From the Canadian Energy Centre

By Ven Venkatachalam

Oil from Canada supplies more than 23% of U.S. refinery feedstock, helping bolster North American energy security

Introduction

The refining industry¹ in the United States is one of the world’s largest, with capacity to process 18 million barrels of oil per day. Canada plays a crucial role by supplying more than one-fifth of the crude oil refined in the U.S.

The U.S.–Canada cross-border crude oil trade is essential to North American energy security. Canadian crude oil exports and the U.S. refinery industry are highly integrated. In recent years, Canada’s crude oil sector has been making a growing contribution to the operations of U.S. oil refineries.

U.S. refineries are converting Canadian crude oil, including heavy oil,² into products that North Americans use daily, such as transportation fuels (gasoline and diesel), chemicals, and plastics. Although the U.S. has increased its production of oil in recent years, U.S. refineries still rely on Canadian heavy crude oil to meet their feedstock (i.e., the raw materials and intermediate materials processed at refineries to produce finished petroleum products, otherwise known as refinery inputs) specifications.

In this CEC Fact Sheet, we examine several economic indicators that illustrate the importance of Canadian crude oil, particularly heavy crude, to U.S. refineries. This fact sheet also analyzes the refining industry’s direct and indirect economic impacts on the U.S. economy.


1. NAICS Code 324110 (Petroleum Refineries): This industry comprises
establishments primarily engaged in refining crude petroleum into refined petroleum.

2. A majority of the crude oil imported by the U.S. from Canada is heavy crude (between 15-25 API gravity). API gravity is a commonly used index for measuring the density of crude oil or refined products. Crude oil typically has an API between 15 and 45 degrees. The higher the API, the lighter the crude; the lower the API, the heavier the crude.

Imports of Canadian crude oil to refineries in the United States

The physical characteristics of crude oil determine how it is processed in refineries. Generally, heavy crude oil offers higher yields of low-value products (coke and asphalt) and lower yields of high-value products (gasoline). Heavy crude oil requires more complicated processing than lighter crude if it is to produce high-value products.

Overall, Canadian crude oil imports to U.S. refineries for processing have risen from over 1.3 million barrels per day in 2000 to just under 3.8 million barrels per day in 2022, an increase of 181 per cent (see Figure 1). The per cent of Canadian crude in U.S. refinery feedstock has steadily risen from nearly 9 per cent in 2000 to over 23 per cent by the end of 2022.

Source: U.S. Energy Information Administration (2024a, 2024b, 2024c)

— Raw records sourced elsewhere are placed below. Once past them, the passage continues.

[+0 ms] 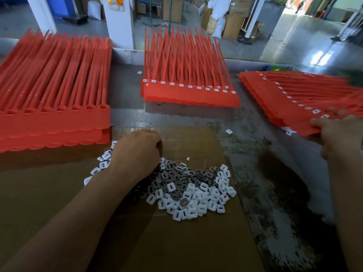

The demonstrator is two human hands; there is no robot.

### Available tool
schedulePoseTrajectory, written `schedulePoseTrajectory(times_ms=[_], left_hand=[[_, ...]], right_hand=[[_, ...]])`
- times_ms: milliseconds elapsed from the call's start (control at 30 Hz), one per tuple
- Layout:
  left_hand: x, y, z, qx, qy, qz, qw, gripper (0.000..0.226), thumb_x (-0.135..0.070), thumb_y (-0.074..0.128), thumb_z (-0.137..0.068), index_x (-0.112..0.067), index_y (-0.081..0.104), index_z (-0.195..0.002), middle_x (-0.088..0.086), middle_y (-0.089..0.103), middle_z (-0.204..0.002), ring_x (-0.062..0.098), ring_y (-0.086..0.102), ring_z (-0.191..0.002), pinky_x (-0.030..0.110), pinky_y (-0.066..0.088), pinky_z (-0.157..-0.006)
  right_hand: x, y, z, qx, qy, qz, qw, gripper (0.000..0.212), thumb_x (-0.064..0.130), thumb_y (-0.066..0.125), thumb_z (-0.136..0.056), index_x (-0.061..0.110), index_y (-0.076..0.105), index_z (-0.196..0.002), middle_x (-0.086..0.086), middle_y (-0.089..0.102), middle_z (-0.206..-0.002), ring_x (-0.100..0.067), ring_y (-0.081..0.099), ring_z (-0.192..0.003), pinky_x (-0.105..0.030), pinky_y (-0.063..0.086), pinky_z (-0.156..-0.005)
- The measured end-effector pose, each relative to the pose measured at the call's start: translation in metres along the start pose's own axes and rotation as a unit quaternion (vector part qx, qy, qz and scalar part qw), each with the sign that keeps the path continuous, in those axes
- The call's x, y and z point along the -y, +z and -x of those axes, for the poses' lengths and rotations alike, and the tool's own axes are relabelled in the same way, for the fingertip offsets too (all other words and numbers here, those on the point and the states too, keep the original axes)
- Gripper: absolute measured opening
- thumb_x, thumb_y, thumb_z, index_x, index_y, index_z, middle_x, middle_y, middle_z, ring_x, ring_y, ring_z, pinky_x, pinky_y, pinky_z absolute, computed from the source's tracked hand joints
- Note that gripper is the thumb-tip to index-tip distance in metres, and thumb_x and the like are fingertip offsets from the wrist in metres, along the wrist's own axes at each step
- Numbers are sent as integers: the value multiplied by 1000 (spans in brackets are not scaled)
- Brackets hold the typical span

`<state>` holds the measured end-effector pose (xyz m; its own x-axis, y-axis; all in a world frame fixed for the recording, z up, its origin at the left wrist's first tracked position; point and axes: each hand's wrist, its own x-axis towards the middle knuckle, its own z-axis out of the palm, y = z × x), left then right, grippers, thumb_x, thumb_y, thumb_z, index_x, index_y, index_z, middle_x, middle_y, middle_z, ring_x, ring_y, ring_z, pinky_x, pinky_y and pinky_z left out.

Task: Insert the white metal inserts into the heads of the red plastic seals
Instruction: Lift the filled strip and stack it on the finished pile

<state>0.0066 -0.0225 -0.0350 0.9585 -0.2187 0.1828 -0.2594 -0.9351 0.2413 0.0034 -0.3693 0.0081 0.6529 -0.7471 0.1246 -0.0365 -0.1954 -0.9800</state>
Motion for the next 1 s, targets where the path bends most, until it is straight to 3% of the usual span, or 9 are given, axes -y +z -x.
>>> schedulePoseTrajectory(times_ms=[67, 167, 333, 467, 567, 633, 733, 867, 1000], left_hand=[[0, 0, 0, 1, 0, 2, 1000, 34, -8, 43, -85, -18, 64, -109, -4, 60, -118, 17, 56, -101, 26, 40, -76], [0, -1, 0, 1, -1, 4, 1000, 34, -9, 43, -85, -17, 64, -110, -4, 60, -119, 17, 56, -102, 27, 42, -79], [0, -1, 1, 0, 1, 2, 1000, 34, -8, 43, -84, -17, 64, -110, -4, 60, -119, 17, 56, -103, 27, 42, -78], [0, -1, 0, -2, 0, 1, 1000, 34, -8, 43, -84, -17, 65, -109, -5, 60, -119, 17, 56, -103, 27, 42, -79], [0, 0, 0, -2, 1, -2, 1000, 33, -9, 43, -84, -17, 65, -108, -5, 60, -119, 17, 56, -103, 28, 43, -80], [0, 0, -1, -5, 1, -2, 1000, 33, -8, 43, -84, -17, 65, -108, -4, 60, -118, 17, 56, -103, 27, 43, -80], [0, 0, -1, -4, 4, -2, 1000, 34, -8, 43, -85, -17, 65, -109, -4, 60, -118, 17, 56, -103, 26, 41, -78], [1, 0, 0, -2, 6, 0, 1000, 33, -9, 44, -84, -18, 65, -108, -5, 61, -117, 17, 56, -101, 26, 40, -76], [0, 0, 0, 0, 7, -1, 1000, 34, -8, 44, -84, -18, 65, -109, -5, 60, -118, 17, 55, -102, 26, 41, -77]], right_hand=[[3, 1, -1, 20, -11, -65, 998, 34, -2, 61, -80, 30, 51, -82, 5, 59, -90, -12, 62, -77, -19, 51, -42], [-3, 4, -5, 25, 7, -148, 989, 33, -4, 57, -83, 29, 52, -84, 13, 58, -81, 1, 61, -68, -20, 53, -47], [-22, 8, -17, 18, 131, -174, 976, 25, 1, 52, -90, 24, 45, -83, 9, 62, -75, -5, 62, -61, -19, 48, -39], [-27, 6, -22, 20, 149, -185, 971, 24, 4, 52, -91, 25, 44, -82, 6, 58, -85, -4, 63, -50, -17, 48, -39], [-27, 7, -21, 33, 153, -169, 973, 20, 7, 52, -92, 23, 45, -81, 10, 65, -59, -2, 59, -40, -15, 44, -36], [-23, 10, -19, 44, 163, -137, 976, 18, 13, 53, -93, 20, 47, -77, 12, 58, -41, -1, 53, -34, -11, 38, -33], [-20, 12, -18, 72, 183, -88, 977, 21, 17, 51, -94, 18, 45, -74, 10, 52, -35, -1, 42, -25, -9, 27, -28], [-18, 18, -12, 120, 201, -61, 970, 25, 36, 52, -92, 19, 47, -74, 8, 51, -36, 1, 39, -25, -9, 24, -25], [-22, 27, 0, 131, 200, -67, 969, 38, 57, 48, -86, 21, 51, -77, 0, 50, -61, 0, 40, -27, -7, 25, -29]])
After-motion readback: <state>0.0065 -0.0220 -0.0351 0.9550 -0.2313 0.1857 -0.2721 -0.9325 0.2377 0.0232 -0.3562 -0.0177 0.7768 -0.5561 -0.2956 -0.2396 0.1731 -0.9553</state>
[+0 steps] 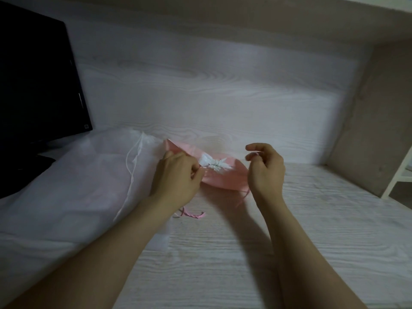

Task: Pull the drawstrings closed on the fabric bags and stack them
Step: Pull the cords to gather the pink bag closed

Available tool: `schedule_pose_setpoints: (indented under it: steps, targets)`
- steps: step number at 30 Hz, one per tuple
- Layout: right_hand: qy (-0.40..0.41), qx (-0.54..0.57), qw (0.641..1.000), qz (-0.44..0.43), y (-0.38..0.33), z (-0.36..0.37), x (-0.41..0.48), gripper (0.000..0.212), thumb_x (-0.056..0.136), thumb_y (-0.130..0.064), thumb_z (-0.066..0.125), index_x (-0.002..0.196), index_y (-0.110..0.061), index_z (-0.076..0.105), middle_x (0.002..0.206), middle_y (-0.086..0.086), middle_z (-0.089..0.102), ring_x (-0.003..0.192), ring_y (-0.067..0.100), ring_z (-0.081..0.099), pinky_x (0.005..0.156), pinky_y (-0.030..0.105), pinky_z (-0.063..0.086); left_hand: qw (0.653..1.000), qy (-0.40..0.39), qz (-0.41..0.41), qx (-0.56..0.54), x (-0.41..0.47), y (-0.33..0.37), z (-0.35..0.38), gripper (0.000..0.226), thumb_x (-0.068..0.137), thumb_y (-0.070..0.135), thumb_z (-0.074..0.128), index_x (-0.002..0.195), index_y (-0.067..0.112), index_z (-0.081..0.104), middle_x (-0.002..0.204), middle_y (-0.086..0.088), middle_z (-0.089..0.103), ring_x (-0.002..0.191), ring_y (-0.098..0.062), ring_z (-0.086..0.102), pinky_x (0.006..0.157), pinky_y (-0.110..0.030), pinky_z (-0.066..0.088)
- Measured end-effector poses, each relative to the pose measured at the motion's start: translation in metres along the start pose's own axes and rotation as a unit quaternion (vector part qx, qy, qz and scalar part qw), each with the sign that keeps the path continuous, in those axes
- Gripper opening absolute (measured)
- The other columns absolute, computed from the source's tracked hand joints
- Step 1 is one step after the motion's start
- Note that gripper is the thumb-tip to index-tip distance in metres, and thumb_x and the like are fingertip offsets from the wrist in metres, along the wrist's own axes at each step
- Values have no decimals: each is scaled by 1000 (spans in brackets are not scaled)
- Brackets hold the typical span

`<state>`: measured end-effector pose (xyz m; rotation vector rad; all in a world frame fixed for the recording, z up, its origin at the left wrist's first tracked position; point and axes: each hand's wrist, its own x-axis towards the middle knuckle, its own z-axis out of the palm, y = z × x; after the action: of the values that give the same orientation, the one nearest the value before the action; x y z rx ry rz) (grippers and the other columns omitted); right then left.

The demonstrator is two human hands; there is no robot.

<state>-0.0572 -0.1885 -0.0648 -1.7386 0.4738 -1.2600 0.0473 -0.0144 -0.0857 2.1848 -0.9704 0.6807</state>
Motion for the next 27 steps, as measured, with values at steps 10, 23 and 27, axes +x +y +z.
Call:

The U.S. refining industry

Since the first U.S. refinery began operating in 1861, the refining industry has been one of the largest manufacturing sectors in the United States. There are currently 129 petroleum refineries across the five U.S. PADDS³ (125 operating refineries and five refineries that are idle but not permanently shut down) (see Table 1).


3. The United States is divided into five Petroleum Administration for Defense 
Districts (PADDs) for the allocation of fuels derived from petroleum products, 
including gasoline and diesel fuel. The geographic breakdown of PADDs enables 
U.S. policymakers to better analyze petroleum supplies in the country
Source: U.S. Energy Information Administration (2023)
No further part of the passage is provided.